Applications of Calculus: Optimization via Gradient Descent
In technology and engineering, we are often faced with the task to optimize some function that represents a system’s performance as a function of the parameters of its components. However, the function to be optimized is often so complicated that you can’t solve it with pencil and paper, and it may even contain too many variables to graph on your computer.
Fortunately, the concept of the derivative makes it possible to optimize many of these equations.
For multivariable functions, the derivative is called the gradient. Optimization problems are normally stated as finding the parameters that minimize a function, and we can use the gradient to “descend” down the landscape of the function into its lowest points. (if you want to maximize instead, you can turn it into a minimization problem by tacking on a negative.)
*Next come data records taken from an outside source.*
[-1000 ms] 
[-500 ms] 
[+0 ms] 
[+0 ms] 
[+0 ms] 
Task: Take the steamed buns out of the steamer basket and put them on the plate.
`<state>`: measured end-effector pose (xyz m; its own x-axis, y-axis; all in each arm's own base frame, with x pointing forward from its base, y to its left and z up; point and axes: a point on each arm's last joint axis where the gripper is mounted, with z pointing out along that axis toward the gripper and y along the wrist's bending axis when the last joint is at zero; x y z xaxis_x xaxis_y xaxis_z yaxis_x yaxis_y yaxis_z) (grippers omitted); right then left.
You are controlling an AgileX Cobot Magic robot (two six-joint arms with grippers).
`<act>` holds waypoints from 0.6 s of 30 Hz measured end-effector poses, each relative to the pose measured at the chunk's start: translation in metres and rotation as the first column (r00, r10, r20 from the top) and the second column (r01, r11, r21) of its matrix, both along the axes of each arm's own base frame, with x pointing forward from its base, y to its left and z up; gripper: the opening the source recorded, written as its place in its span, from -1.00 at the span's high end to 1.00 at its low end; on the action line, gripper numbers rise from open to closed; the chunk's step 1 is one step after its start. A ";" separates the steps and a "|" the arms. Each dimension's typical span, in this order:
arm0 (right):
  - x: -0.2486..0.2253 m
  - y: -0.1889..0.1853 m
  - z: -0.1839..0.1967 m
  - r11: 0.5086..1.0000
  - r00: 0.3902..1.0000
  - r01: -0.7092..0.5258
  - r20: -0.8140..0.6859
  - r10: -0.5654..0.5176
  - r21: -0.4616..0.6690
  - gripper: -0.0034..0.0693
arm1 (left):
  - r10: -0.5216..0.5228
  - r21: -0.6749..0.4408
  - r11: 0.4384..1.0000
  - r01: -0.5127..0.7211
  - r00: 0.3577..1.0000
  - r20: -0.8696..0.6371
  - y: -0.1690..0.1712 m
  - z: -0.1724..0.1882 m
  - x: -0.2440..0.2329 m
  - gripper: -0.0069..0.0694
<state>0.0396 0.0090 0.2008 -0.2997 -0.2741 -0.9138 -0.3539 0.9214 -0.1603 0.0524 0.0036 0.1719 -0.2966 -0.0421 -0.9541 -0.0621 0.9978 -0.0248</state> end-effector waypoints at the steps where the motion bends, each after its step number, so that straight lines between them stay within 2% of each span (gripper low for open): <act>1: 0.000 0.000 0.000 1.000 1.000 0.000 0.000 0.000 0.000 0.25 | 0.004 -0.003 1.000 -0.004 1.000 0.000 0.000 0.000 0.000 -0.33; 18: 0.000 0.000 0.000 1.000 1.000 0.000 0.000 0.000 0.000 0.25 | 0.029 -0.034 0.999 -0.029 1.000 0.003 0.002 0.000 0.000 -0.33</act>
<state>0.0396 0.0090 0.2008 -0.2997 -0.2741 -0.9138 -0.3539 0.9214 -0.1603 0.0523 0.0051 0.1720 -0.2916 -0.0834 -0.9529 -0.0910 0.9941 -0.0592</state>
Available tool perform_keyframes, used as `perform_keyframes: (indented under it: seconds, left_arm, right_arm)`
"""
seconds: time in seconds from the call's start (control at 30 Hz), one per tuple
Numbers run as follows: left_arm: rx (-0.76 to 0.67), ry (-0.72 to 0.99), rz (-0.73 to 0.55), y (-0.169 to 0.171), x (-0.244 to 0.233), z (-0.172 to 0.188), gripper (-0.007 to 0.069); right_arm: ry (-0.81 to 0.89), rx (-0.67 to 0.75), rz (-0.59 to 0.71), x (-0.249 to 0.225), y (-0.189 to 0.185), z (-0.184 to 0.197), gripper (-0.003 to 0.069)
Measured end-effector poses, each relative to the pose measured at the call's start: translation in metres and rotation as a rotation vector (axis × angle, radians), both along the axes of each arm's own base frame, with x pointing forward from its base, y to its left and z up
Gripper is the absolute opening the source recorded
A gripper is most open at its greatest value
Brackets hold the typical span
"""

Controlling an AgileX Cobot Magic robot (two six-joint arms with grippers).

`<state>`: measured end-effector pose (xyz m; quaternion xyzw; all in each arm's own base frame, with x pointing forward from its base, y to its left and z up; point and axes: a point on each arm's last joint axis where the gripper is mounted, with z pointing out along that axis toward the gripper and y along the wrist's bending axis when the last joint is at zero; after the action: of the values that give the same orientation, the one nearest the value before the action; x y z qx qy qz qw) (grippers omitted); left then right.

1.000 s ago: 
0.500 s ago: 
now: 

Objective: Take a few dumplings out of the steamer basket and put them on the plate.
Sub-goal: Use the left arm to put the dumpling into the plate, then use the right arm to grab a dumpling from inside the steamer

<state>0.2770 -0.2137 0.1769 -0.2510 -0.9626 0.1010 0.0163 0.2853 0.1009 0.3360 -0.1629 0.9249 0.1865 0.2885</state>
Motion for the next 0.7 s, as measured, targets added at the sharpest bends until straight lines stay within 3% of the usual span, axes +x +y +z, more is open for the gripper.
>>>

The method of gradient descent starts with an initial guess at the parameters, which places you somewhere on a “mountain” in the function’s graph. Your goal is to get down from the mountain, into a valley, but there is a heavy fog that makes it impossible to see around you. Since you can’t see where the valley is, you have to figure out how to guess the correct direction to go by looking only at the ground you stand on.
The key is to pay attention to the gradient, or steepness. If you take a step forward and you notice that your forward foot lands higher, then you’re probably going up the mountain, so you shouldn’t continue in that direction. If you take a step forward and your forward foot lands lower, then you’re probably going down the mountain, so you should continue. And if you keep on taking steps down the mountain, you’ll eventually reach the bottom.
This is the method of gradient descent: descend down the path where the gradient is the steepest.